A word-for-word restatement of the full listing is required.
DATASET EXTRACT: Begin
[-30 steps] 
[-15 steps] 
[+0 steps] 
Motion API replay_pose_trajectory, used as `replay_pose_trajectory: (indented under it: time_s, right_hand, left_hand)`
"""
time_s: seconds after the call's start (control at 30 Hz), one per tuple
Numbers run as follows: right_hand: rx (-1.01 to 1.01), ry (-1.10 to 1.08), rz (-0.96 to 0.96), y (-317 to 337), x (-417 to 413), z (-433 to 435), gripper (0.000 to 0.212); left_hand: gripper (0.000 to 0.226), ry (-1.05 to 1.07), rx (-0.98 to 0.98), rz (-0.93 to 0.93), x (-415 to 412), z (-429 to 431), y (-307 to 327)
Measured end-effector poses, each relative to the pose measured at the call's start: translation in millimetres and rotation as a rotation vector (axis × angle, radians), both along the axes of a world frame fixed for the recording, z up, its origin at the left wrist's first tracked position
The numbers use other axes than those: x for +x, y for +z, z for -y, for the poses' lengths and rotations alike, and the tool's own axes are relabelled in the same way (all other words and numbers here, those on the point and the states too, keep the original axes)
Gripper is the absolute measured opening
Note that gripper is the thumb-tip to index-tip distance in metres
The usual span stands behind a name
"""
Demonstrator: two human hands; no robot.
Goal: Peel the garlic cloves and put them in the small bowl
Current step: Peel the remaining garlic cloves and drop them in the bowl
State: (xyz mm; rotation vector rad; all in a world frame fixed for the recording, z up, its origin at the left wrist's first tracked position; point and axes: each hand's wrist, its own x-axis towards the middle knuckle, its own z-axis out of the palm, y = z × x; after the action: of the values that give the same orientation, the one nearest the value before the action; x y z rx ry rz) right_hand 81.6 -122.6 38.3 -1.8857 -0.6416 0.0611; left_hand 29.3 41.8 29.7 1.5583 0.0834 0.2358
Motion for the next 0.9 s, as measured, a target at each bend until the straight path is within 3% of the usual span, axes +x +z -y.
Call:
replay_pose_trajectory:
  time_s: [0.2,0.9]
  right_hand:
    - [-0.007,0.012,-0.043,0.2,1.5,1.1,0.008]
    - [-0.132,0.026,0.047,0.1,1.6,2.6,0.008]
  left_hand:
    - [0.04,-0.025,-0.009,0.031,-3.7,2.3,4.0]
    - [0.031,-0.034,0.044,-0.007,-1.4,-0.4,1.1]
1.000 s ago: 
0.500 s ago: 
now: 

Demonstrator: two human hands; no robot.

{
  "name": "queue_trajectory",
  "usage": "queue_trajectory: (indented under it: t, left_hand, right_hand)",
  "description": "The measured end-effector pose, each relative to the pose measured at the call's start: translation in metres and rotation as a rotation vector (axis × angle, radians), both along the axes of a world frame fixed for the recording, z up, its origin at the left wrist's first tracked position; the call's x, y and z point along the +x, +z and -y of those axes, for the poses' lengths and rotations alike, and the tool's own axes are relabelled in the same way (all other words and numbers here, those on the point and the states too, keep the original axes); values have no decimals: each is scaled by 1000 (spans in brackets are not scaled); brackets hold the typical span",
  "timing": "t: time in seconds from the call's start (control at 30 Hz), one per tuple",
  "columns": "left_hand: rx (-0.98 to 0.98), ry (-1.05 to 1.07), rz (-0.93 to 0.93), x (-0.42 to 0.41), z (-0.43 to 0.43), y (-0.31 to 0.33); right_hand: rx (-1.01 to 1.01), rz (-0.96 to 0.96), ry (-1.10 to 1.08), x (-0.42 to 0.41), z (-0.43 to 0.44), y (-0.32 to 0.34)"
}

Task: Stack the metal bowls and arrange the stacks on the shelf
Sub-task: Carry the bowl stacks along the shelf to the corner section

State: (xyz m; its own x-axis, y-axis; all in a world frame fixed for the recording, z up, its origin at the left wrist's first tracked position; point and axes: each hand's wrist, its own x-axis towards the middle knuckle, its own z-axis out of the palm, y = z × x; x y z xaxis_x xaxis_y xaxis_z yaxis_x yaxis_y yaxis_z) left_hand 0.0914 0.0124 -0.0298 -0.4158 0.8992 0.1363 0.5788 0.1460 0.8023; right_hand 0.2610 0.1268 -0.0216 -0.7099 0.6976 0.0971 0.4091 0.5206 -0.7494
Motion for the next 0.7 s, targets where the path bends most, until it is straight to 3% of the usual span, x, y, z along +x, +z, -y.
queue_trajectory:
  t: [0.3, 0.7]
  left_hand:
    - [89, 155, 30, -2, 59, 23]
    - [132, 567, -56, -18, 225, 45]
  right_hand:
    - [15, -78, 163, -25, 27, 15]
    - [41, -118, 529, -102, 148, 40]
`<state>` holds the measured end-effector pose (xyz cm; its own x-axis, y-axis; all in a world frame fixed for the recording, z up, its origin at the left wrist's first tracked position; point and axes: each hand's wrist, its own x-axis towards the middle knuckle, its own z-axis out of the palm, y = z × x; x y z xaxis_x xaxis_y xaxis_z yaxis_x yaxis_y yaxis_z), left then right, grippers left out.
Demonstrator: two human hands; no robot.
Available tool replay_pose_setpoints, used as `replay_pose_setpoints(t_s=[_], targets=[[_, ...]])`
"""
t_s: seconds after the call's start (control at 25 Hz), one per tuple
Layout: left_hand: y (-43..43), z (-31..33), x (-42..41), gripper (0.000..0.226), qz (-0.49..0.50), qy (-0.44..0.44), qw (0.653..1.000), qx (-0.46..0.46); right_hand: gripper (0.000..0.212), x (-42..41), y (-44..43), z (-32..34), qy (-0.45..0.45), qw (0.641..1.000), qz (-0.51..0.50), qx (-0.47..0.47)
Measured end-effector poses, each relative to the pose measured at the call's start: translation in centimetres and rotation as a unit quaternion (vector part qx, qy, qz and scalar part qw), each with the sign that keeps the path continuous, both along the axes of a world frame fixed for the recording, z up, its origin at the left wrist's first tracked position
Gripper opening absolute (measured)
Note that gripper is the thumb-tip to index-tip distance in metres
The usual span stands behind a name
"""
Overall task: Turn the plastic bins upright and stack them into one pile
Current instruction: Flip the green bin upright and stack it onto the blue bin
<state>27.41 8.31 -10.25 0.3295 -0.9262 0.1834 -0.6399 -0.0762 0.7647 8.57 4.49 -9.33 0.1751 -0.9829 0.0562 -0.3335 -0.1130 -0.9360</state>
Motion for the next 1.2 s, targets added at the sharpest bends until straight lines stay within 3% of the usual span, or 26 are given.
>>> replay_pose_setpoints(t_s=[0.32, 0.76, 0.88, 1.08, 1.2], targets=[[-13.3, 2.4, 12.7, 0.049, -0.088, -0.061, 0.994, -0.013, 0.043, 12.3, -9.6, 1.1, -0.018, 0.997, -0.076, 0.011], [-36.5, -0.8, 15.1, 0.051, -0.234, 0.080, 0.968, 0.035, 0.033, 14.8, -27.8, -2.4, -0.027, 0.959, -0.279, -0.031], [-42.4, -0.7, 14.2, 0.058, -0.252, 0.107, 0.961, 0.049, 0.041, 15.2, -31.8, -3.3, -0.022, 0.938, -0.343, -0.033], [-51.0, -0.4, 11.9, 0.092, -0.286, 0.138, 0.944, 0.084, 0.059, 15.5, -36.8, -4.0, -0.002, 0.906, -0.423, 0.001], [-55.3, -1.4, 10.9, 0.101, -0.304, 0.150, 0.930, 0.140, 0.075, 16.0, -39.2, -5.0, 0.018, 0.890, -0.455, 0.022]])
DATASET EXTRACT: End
• _EXERCISE ANSWER_
[-30 steps] 
[-15 steps] 
[+0 steps] 
Motion API replay_pose_trajectory, used as `replay_pose_trajectory: (indented under it: time_s, right_hand, left_hand)`
"""
time_s: seconds after the call's start (control at 30 Hz), one per tuple
Numbers run as follows: right_hand: rx (-1.01 to 1.01), ry (-1.10 to 1.08), rz (-0.96 to 0.96), y (-317 to 337), x (-417 to 413), z (-433 to 435), gripper (0.000 to 0.212); left_hand: gripper (0.000 to 0.226), ry (-1.05 to 1.07), rx (-0.98 to 0.98), rz (-0.93 to 0.93), x (-415 to 412), z (-429 to 431), y (-307 to 327)
Measured end-effector poses, each relative to the pose measured at the call's start: translation in millimetres and rotation as a rotation vector (axis × angle, radians), both along the axes of a world frame fixed for the recording, z up, its origin at the left wrist's first tracked position
The numbers use other axes than those: x for +x, y for +z, z for -y, for the poses' lengths and rotations alike, and the tool's own axes are relabelled in the same way (all other words and numbers here, those on the point and the states too, keep the original axes)
Gripper is the absolute measured opening
Note that gripper is the thumb-tip to index-tip distance in metres
The usual span stands behind a name
"""
Demonstrator: two human hands; no robot.
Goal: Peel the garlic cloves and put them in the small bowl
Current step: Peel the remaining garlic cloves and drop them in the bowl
State: (xyz mm; rotation vector rad; all in a world frame fixed for the recording, z up, its origin at the left wrist's first tracked position; point and axes: each hand's wrist, its own x-axis towards the middle knuckle, its own z-axis out of the palm, y = z × x; after the action: of the values that give the same orientation, the one nearest the value before the action; x y z rx ry rz) right_hand 81.6 -122.6 38.3 -1.8857 -0.6416 0.0611; left_hand 29.3 41.8 29.7 1.5583 0.0834 0.2358
Motion for the next 0.9 s, as measured, a target at each bend until the straight path is within 3% of the usual span, axes +x +z -y.
Call:
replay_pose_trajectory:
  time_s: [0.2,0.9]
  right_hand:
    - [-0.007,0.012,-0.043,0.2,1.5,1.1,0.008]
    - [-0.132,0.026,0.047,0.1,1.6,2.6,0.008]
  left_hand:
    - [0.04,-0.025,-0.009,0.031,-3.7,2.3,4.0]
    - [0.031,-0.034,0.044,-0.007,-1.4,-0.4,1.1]
1.000 s ago: 
0.500 s ago: 
now: 

Demonstrator: two human hands; no robot.

{
  "name": "queue_trajectory",
  "usage": "queue_trajectory: (indented under it: t, left_hand, right_hand)",
  "description": "The measured end-effector pose, each relative to the pose measured at the call's start: translation in metres and rotation as a rotation vector (axis × angle, radians), both along the axes of a world frame fixed for the recording, z up, its origin at the left wrist's first tracked position; the call's x, y and z point along the +x, +z and -y of those axes, for the poses' lengths and rotations alike, and the tool's own axes are relabelled in the same way (all other words and numbers here, those on the point and the states too, keep the original axes); values have no decimals: each is scaled by 1000 (spans in brackets are not scaled); brackets hold the typical span",
  "timing": "t: time in seconds from the call's start (control at 30 Hz), one per tuple",
  "columns": "left_hand: rx (-0.98 to 0.98), ry (-1.05 to 1.07), rz (-0.93 to 0.93), x (-0.42 to 0.41), z (-0.43 to 0.43), y (-0.31 to 0.33); right_hand: rx (-1.01 to 1.01), rz (-0.96 to 0.96), ry (-1.10 to 1.08), x (-0.42 to 0.41), z (-0.43 to 0.44), y (-0.32 to 0.34)"
}

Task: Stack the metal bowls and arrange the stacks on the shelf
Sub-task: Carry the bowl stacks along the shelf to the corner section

State: (xyz m; its own x-axis, y-axis; all in a world frame fixed for the recording, z up, its origin at the left wrist's first tracked position; point and axes: each hand's wrist, its own x-axis towards the middle knuckle, its own z-axis out of the palm, y = z × x; x y z xaxis_x xaxis_y xaxis_z yaxis_x yaxis_y yaxis_z) left_hand 0.0914 0.0124 -0.0298 -0.4158 0.8992 0.1363 0.5788 0.1460 0.8023; right_hand 0.2610 0.1268 -0.0216 -0.7099 0.6976 0.0971 0.4091 0.5206 -0.7494
Motion for the next 0.7 s, targets where the path bends most, until it is straight to 3% of the usual span, x, y, z along +x, +z, -y.
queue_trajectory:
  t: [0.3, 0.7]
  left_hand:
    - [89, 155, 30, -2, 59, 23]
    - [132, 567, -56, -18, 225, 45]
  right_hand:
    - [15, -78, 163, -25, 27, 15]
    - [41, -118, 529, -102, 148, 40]
`<state>` holds the measured end-effector pose (xyz cm; its own x-axis, y-axis; all in a world frame fixed for the recording, z up, its origin at the left wrist's first tracked position; point and axes: each hand's wrist, its own x-axis towards the middle knuckle, its own z-axis out of the palm, y = z × x; x y z xaxis_x xaxis_y xaxis_z yaxis_x yaxis_y yaxis_z), left then right, grippers left out.
Demonstrator: two human hands; no robot.
Available tool replay_pose_setpoints, used as `replay_pose_setpoints(t_s=[_], targets=[[_, ...]])`
"""
t_s: seconds after the call's start (control at 25 Hz), one per tuple
Layout: left_hand: y (-43..43), z (-31..33), x (-42..41), gripper (0.000..0.226), qz (-0.49..0.50), qy (-0.44..0.44), qw (0.653..1.000), qx (-0.46..0.46); right_hand: gripper (0.000..0.212), x (-42..41), y (-44..43), z (-32..34), qy (-0.45..0.45), qw (0.641..1.000), qz (-0.51..0.50), qx (-0.47..0.47)
Measured end-effector poses, each relative to the pose measured at the call's start: translation in centimetres and rotation as a unit quaternion (vector part qx, qy, qz and scalar part qw), each with the sign that keeps the path continuous, both along the axes of a world frame fixed for the recording, z up, its origin at the left wrist's first tracked position
Gripper opening absolute (measured)
Note that gripper is the thumb-tip to index-tip distance in metres
The usual span stands behind a name
"""
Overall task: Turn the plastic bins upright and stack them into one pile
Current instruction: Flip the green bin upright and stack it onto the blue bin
<state>27.41 8.31 -10.25 0.3295 -0.9262 0.1834 -0.6399 -0.0762 0.7647 8.57 4.49 -9.33 0.1751 -0.9829 0.0562 -0.3335 -0.1130 -0.9360</state>
Motion for the next 1.2 s, targets added at the sharpest bends until straight lines stay within 3% of the usual span, or 26 are given.
>>> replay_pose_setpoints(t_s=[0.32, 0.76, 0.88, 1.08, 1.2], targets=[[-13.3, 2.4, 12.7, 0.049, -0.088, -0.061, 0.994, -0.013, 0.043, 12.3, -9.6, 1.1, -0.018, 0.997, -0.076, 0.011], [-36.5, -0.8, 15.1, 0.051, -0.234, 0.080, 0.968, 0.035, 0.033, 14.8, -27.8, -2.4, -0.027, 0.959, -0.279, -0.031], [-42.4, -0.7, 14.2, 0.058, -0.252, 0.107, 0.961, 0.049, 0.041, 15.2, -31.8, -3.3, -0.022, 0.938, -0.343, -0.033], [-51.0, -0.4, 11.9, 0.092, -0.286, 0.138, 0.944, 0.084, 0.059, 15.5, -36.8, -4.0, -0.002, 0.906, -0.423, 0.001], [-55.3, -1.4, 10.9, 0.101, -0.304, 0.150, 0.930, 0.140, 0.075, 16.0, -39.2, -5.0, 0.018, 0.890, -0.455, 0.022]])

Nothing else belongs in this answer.